§ **The task**:
Whenever a line in the entries below contains "document", copy that line.

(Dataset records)
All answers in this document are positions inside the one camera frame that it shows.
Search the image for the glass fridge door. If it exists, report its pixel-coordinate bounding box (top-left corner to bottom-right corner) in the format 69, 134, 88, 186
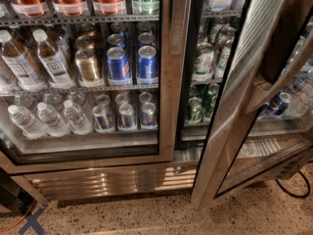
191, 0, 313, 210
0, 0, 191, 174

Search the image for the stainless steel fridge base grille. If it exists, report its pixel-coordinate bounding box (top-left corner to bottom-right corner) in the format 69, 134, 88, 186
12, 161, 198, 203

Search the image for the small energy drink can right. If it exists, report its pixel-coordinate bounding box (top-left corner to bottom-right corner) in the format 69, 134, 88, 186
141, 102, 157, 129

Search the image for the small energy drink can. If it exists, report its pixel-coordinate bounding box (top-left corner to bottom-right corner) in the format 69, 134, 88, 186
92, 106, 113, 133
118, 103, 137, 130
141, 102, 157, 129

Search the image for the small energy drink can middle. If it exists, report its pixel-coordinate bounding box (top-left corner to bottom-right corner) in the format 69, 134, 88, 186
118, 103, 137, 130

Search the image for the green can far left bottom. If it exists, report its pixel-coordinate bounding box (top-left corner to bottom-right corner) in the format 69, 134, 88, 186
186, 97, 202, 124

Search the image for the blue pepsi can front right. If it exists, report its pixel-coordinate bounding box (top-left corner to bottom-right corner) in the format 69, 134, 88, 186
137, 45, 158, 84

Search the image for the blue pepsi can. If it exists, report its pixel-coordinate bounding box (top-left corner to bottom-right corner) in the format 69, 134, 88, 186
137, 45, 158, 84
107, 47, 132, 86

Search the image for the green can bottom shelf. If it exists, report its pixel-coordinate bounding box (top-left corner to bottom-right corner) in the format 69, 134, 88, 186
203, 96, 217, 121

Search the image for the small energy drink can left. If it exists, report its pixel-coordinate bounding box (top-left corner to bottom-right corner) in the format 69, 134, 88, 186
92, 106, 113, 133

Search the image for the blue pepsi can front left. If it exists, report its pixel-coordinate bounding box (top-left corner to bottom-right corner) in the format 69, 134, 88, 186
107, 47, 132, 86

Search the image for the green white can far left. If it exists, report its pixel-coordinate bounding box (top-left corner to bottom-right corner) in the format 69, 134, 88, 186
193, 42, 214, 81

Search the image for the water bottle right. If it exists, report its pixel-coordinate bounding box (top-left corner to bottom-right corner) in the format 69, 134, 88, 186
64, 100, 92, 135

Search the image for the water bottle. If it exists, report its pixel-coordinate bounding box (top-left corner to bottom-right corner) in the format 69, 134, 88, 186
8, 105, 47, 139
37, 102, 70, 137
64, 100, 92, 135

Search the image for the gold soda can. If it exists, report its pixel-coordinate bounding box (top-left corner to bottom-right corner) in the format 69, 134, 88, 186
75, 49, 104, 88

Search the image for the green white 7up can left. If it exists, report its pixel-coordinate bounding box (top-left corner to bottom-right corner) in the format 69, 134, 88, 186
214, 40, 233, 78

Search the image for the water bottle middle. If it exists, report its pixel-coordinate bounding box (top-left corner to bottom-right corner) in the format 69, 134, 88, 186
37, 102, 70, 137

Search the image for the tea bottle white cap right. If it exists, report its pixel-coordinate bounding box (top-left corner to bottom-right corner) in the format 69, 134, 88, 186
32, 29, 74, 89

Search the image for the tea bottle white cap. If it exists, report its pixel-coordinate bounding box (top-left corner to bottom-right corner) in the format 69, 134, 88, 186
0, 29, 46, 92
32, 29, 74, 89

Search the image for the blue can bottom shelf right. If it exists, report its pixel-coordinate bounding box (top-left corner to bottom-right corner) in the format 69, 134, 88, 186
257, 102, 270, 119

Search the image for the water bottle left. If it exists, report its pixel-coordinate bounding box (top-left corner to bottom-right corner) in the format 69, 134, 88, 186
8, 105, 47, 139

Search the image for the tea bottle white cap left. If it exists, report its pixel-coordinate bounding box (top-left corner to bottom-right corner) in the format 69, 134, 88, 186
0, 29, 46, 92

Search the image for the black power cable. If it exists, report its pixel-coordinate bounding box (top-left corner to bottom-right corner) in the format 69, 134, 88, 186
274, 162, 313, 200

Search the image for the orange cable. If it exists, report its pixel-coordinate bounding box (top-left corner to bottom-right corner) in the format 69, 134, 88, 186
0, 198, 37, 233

--

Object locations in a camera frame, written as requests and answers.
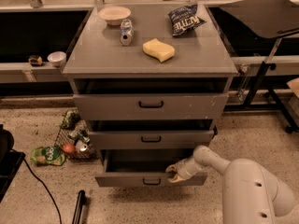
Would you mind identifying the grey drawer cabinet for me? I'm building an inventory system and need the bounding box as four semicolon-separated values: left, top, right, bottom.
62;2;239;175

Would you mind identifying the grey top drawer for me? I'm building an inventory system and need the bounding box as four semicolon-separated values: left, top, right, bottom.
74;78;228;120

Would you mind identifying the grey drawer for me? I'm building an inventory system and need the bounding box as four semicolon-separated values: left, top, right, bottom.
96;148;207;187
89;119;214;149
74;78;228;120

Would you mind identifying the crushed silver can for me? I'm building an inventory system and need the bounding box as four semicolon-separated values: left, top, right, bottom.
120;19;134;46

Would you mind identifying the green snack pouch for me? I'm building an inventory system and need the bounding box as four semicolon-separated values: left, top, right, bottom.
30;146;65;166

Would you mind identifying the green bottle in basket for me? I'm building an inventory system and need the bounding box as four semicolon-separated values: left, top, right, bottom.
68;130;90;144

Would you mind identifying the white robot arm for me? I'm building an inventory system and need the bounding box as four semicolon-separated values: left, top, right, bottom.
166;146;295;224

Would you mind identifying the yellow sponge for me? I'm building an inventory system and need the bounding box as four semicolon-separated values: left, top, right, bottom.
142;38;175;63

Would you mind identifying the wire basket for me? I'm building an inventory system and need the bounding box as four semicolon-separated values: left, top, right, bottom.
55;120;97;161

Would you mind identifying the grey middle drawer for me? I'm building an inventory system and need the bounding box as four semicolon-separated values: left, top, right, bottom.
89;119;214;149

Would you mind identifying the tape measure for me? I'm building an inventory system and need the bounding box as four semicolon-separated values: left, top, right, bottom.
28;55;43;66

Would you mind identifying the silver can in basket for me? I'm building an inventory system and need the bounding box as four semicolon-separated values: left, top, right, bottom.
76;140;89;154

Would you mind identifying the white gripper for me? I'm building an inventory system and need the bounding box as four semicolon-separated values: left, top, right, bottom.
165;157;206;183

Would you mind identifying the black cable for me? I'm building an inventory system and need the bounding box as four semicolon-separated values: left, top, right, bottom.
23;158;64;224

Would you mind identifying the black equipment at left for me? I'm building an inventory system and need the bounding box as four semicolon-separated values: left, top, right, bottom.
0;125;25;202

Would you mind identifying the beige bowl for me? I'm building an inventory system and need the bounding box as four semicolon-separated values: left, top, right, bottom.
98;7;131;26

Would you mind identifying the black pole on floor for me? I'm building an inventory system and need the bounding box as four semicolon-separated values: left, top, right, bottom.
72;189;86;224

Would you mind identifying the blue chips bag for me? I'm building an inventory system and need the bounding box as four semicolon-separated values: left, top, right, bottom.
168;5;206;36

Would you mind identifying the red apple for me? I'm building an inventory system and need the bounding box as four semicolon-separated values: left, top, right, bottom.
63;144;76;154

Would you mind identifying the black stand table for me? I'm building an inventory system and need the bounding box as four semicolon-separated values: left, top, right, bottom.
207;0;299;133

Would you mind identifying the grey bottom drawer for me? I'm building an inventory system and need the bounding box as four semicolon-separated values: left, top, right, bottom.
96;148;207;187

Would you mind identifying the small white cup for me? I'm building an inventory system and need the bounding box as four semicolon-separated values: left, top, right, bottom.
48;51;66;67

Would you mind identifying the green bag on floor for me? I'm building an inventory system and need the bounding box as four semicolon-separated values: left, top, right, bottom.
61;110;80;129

--

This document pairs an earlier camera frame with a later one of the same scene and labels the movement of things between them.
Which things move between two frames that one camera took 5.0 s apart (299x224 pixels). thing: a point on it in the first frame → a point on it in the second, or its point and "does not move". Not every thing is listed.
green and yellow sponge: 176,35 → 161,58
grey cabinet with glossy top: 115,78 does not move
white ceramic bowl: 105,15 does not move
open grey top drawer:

§ **Reply to the task**:
All answers in this document are positions inside the one camera frame that it shows.
This document pairs an earlier camera frame with a later one of the same scene and labels the movement of things between them.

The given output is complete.